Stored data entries
==========
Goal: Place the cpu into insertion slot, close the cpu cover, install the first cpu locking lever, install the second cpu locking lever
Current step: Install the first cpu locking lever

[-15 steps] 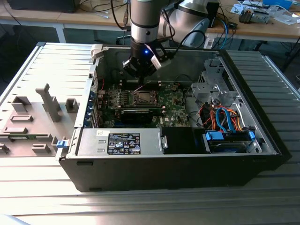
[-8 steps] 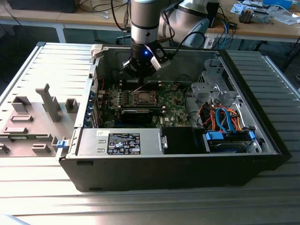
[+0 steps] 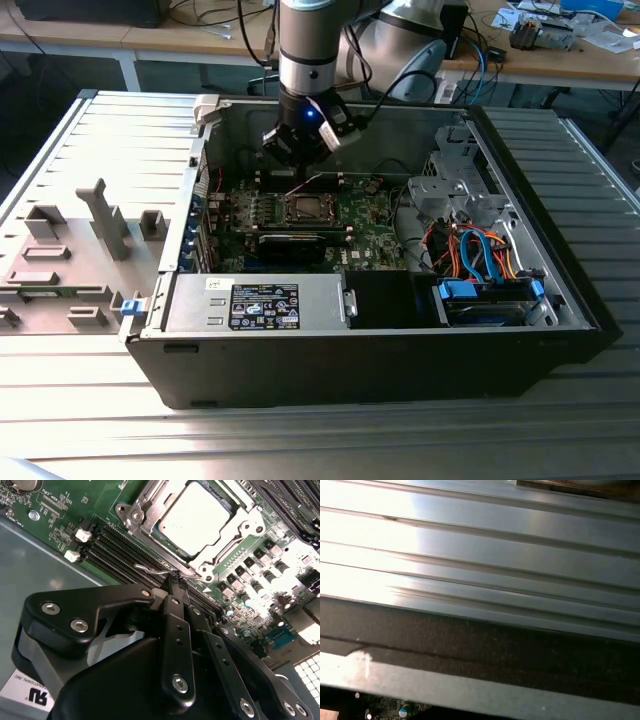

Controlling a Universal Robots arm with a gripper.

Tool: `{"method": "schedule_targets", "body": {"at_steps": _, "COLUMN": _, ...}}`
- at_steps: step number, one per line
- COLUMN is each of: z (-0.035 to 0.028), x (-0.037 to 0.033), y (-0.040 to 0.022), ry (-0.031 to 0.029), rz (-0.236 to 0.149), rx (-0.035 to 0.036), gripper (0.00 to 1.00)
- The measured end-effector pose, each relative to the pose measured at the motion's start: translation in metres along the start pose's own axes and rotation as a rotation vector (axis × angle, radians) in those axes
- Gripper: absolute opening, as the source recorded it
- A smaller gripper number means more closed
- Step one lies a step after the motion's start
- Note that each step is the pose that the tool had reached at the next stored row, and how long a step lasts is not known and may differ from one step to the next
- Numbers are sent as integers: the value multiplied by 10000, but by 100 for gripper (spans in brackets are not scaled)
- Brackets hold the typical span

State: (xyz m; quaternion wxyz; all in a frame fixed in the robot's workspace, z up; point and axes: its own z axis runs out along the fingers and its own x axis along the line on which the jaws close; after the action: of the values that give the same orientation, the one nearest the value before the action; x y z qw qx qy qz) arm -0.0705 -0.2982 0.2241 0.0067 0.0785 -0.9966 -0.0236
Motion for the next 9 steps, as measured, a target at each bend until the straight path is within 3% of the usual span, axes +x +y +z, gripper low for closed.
{"method": "schedule_targets", "body": {"at_steps": 9, "z": 80, "x": -34, "y": -9, "ry": 9, "rz": 25, "rx": 65, "gripper": 11}}
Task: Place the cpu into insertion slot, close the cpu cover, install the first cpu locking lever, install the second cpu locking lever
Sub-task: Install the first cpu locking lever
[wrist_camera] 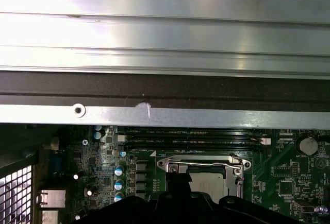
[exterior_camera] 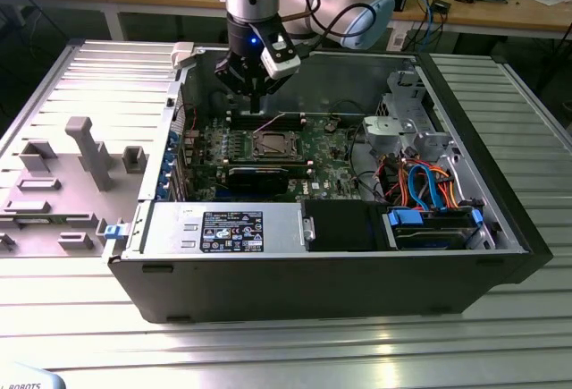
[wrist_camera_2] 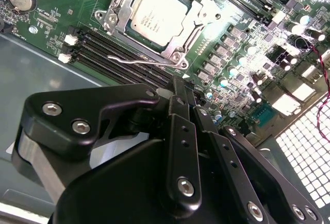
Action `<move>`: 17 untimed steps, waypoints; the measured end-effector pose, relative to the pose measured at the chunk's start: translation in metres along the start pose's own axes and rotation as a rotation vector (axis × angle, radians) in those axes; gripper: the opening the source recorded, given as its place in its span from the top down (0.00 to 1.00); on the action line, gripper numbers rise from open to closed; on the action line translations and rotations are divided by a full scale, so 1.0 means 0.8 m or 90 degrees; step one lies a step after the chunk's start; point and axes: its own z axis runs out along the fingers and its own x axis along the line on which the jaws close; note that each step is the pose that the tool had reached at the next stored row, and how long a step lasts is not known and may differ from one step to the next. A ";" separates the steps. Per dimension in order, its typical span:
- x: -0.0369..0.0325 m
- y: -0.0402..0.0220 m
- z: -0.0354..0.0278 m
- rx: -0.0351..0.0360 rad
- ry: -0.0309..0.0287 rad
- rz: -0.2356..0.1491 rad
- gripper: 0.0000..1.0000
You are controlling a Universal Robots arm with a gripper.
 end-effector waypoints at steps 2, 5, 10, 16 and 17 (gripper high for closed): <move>0.0000 0.0000 0.0000 0.0000 0.0000 0.000 0.89; -0.0001 0.0000 0.0000 0.0000 0.0000 0.000 0.89; -0.0004 0.0000 0.0002 -0.0004 0.0000 0.000 0.89; -0.0066 -0.0002 0.0037 -0.0125 -0.0006 0.011 0.89; -0.0078 -0.0001 0.0047 -0.0125 -0.0006 0.012 0.89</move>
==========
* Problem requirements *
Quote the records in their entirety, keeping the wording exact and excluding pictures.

* Written solution *
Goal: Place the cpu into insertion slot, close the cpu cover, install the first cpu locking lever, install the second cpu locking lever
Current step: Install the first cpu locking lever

[-15 steps] 
[-8 steps] 
[+0 steps] 

Controlling a Universal Robots arm with a gripper.

Tool: `{"method": "schedule_targets", "body": {"at_steps": _, "COLUMN": _, ...}}`
- at_steps: step number, one per line
- COLUMN is each of: z (-0.035 to 0.028), x (-0.037 to 0.033), y (-0.040 to 0.022), ry (-0.031 to 0.029), rz (-0.236 to 0.149), rx (-0.035 to 0.036), gripper (0.00 to 1.00)
- The measured end-effector pose, each relative to the pose measured at the motion's start: translation in metres along the start pose's own axes and rotation as a rotation vector (axis × angle, radians) in those axes
- Gripper: absolute opening, as the source recorded it
- A smaller gripper number means more closed
- Step one lies a step after the motion's start
- Note that each step is the pose that the tool had reached at the next stored row, and how long a step lasts is not known and may differ from one step to the next
- Numbers are sent as integers: the value multiplied by 10000, but by 100 for gripper (spans in brackets are not scaled)
- Brackets hold the typical span

State: (xyz m; quaternion wxyz; all in a frame fixed in the robot's workspace, z up; point and axes: its own z axis runs out along the fingers and its own x axis along the line on which the jaws close; after the action: of the values that give the same orientation, the one nearest the value before the action; x y z qw qx qy qz) arm -0.0705 -0.2982 0.2241 0.0067 0.0785 -0.9966 -0.0236
Motion for the next 9 steps, as measured, a target at each bend until the straight path is within 3% of the usual span, axes +x +y +z, gripper low for closed.
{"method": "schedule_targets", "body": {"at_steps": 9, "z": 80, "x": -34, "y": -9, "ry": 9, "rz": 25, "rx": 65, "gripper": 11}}
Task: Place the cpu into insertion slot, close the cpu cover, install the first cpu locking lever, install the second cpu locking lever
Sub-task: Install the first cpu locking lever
[wrist_camera] 
[exterior_camera] 
[wrist_camera_2] 
Action `<move>`: 17 untimed steps, waypoints; the measured end-effector pose, relative to the pose measured at the chunk's start: translation in metres along the start pose's own axes and rotation as a rotation vector (axis × angle, radians) in those axes; gripper: the opening the source recorded, given as its place in its span from the top down (0.00 to 1.00); on the action line, gripper numbers rise from open to closed; on the action line translations and rotations are divided by a full scale, so 1.0 means 0.8 m or 90 degrees; step one lies a step after the chunk's start; point and axes: its own z axis runs out along the fingers and its own x axis along the line on which the jaws close; note that each step is the pose that the tool had reached at the next stored row, and how long a step lasts is not known and may differ from one step to the next. A ";" separates the steps. Per dimension in order, its typical span:
- x: -0.0369..0.0325 m
- y: -0.0402..0.0220 m
- z: -0.0354..0.0278 m
- rx: -0.0351..0.0360 rad
- ry: -0.0309..0.0287 rad
- rz: -0.2356..0.1491 rad
- gripper: 0.0000..1.0000
You are controlling a Universal Robots arm with a gripper.
 end-effector waypoints at steps 2, 5, 10, 16 and 17 (gripper high for closed): <move>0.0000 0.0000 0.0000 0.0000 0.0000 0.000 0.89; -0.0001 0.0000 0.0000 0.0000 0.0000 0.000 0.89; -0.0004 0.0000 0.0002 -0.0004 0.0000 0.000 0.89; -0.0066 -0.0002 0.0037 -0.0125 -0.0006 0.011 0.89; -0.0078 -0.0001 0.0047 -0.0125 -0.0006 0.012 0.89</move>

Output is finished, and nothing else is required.